#### Records from a data source
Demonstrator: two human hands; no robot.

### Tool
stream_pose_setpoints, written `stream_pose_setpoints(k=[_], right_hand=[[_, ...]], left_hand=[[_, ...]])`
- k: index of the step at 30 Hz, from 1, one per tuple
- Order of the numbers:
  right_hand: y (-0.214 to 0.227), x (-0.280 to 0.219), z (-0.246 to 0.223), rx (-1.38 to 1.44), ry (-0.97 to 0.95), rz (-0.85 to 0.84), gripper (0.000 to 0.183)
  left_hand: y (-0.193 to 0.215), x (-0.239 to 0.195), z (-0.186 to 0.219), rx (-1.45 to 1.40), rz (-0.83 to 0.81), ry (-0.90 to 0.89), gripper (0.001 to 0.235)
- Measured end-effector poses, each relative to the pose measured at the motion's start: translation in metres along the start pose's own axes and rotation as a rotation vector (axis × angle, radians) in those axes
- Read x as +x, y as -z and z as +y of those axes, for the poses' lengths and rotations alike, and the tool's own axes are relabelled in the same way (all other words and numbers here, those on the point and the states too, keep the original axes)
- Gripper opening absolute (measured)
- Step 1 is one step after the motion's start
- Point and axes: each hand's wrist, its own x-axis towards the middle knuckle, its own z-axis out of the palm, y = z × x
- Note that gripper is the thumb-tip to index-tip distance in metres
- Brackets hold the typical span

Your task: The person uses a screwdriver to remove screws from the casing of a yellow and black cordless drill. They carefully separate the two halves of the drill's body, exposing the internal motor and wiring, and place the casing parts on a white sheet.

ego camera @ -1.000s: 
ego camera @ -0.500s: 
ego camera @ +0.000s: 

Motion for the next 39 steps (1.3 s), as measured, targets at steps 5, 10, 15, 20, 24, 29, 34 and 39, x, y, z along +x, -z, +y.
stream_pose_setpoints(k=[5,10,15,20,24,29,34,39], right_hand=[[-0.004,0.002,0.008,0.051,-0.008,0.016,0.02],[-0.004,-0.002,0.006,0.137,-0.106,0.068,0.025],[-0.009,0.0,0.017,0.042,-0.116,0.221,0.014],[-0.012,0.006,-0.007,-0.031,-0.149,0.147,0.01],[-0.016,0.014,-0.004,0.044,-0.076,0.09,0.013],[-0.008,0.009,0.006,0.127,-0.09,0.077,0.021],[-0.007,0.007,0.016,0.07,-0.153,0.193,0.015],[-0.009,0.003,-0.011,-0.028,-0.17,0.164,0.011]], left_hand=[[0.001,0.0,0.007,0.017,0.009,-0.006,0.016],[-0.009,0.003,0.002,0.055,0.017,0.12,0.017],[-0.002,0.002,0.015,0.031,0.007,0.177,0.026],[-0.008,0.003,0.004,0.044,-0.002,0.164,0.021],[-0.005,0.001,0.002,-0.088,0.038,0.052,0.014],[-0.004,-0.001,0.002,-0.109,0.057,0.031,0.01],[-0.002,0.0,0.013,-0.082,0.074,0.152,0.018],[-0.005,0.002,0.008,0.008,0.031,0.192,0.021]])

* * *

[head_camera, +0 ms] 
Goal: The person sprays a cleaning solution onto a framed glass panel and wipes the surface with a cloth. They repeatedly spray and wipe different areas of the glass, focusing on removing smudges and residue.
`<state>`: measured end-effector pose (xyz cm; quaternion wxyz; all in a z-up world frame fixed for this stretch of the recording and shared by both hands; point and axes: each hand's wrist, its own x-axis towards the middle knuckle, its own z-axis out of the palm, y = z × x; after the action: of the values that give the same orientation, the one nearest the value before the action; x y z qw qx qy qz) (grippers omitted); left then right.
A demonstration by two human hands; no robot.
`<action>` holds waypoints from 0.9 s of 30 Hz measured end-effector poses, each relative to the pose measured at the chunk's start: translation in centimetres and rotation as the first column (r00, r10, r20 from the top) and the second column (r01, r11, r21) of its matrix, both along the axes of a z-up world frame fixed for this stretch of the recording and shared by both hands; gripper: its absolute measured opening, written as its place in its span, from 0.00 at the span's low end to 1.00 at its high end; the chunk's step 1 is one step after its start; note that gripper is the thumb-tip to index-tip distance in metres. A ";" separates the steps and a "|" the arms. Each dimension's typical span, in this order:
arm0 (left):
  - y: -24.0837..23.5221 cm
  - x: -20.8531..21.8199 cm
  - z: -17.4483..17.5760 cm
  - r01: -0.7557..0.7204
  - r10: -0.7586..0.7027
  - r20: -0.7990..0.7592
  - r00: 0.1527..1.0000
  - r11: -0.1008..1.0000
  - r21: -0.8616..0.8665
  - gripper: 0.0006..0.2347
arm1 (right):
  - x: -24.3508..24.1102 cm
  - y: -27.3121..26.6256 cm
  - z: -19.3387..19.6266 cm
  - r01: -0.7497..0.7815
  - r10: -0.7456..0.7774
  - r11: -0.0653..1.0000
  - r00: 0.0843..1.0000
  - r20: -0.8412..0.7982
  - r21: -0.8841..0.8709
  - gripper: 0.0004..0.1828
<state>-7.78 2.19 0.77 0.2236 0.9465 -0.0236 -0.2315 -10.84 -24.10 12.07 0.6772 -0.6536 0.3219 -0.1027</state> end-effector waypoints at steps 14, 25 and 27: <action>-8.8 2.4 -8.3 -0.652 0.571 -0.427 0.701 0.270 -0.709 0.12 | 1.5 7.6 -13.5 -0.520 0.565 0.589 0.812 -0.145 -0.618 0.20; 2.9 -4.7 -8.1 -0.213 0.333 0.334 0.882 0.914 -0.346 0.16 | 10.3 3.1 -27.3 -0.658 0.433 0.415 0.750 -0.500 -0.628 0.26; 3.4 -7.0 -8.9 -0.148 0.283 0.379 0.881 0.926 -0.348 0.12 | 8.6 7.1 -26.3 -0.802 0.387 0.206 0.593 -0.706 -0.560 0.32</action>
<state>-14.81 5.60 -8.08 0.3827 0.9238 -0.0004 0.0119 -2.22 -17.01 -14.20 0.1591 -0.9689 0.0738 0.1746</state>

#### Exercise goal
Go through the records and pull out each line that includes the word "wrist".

#### Answer box
- Point and axes: each hand's wrist, its own x-axis towards the middle knuckle, its own z-axis out of the palm, y = z × x
`<state>`: measured end-effector pose (xyz cm; quaternion wxyz; all in a z-up world frame fixed for this stretch of the recording and shared by both hands; point and axes: each hand's wrist, its own x-axis towards the middle knuckle, its own z-axis out of the palm, y = z × x; after the action: of the values that give the same orientation, the one nearest the value before the action; x y z qw qx qy qz) (grippers omitted); left then right.

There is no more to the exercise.